Jimmy Cobb: Of course not. I like to say when they ask me that question, "If Miles had known that, he would have asked for a lot of money that day." So would've I.

Q: Did you hang with Miles? Were you buddies with him?

Jimmy Cobb: Yeah, we used to hang out a lot. When he was interested in boxing, I used to go with him to the gym, and take pictures of him shadowboxing and stuff like that. Some of the pictures you see of Miles boxing, I probably took them.
We used to hang out like that. He used to call me once he was in a wheelchair -- he used to call me in the middle of the night and ask me to come and pick him up or take him someplace.

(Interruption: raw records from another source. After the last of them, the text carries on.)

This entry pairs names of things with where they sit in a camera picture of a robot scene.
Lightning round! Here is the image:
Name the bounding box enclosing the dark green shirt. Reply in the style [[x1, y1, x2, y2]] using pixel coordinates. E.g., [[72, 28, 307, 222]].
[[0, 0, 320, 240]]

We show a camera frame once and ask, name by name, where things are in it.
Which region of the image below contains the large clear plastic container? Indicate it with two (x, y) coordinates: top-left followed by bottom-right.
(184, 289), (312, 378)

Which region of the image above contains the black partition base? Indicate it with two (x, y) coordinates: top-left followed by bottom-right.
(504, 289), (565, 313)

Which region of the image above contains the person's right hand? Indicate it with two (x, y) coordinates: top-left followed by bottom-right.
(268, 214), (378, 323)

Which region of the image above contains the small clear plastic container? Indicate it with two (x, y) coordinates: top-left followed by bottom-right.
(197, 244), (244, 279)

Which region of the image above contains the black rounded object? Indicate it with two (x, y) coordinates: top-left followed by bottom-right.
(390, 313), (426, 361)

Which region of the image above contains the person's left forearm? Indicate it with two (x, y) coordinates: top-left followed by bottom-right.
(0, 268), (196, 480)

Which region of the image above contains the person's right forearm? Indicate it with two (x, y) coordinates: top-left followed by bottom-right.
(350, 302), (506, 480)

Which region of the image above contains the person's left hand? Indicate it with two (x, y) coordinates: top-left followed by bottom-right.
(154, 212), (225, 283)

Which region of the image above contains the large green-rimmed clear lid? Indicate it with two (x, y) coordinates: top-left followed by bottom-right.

We were pretty tight a long time. We didn't get together that much after I left the band because he went off in one direction, and I went off in another. I was with Sarah Vaughan in a whole other kind of a circuit. We weren't playing jazz clubs that much because the jazz clubs couldn't really afford her, except maybe the really big-time ones. So we played a lot of things, like hotels and casinos and symphony halls, stuff like that. I remember being in the Palladium and Sarah was opening up for Frank Sinatra. So it was those kind of gigs that we had. We had a book with Sarah. We had a trio book; we had a small band book; we had a big band book; and we had a symphony book. So that was a lot of variety, so I enjoyed trying to play all those kind of situations. Very interesting.

AUDIENCES

Q: As a drummer, you're usually set back a little farther than a lot of the other instrumentalists, and you're behind your drums. Do you feel a strong connection with audiences?

Jimmy Cobb: I don't watch audiences. I try to stay and play with the band, and just make the band sound good. Most of the time, If we're in a situation with an auditorium and the lights shining in my face, I probably can't see them anyway. So I just try to make sure that we sound as good as we can. Most of the time, I'm looking at the cymbal anyway. It's just a habit I got into.

Q: Do you have a preference between big halls or little jazz clubs?

Jimmy Cobb: I don't know. In certain places, I like them both. But little jazz clubs are probably my preference. We used to go and play in the Blackhawk in San Francisco, and that was just a store. In fact, where we played, the bandstand behind me was a glass window, like they had took the curtain down. It was probably like a display kind of a place. It was a bar, and a little space that sounded good. There are a lot of places like that around the world. There are a few good halls that you can play in that are acoustically sound, and sound good. So it's just hit and miss; there's a lot of places that sound good. Auditoriums sound good, but there's a lot of places with auditoriums that don't sound good. I think that when they made Lincoln Center, they made it like they weren't making it for music or something, so they had to go over it and spent a whole lot of money to make it compatible for music.

Q: What do you think about the new Jazz at Lincoln Center? Have you played there?

Jimmy Cobb: Yes. You mean the Coca-Cola room?

Q: Yes, the Coca-Cola room or the theater, too. The Rose Theater?

Jimmy Cobb: I haven't played the theater yet. I've played the Coca-Cola room a few times already, with different people. I like being on the masthead and people look at you and see. The backdrop is wonderful up there.

Q: And what are you working on now?

Jimmy Cobb: I've been going around doing a lot of different things. I've got into a thing lately; we're doing a 'Kind of Blue' thing. We've got something happening, probably early next year, where we're going to do a tour like that. I've been going to Italy with a little guy that I call my Italian son, his name is Massimo Farao. He has a jazz camp out there every year, and he has me come out to be like a drum professor. I've been doing that for maybe ten years or more with him. That happens annually. Then another thing, I've got a couple German guys that hire me sometimes to go play trio with them. I do that sometimes.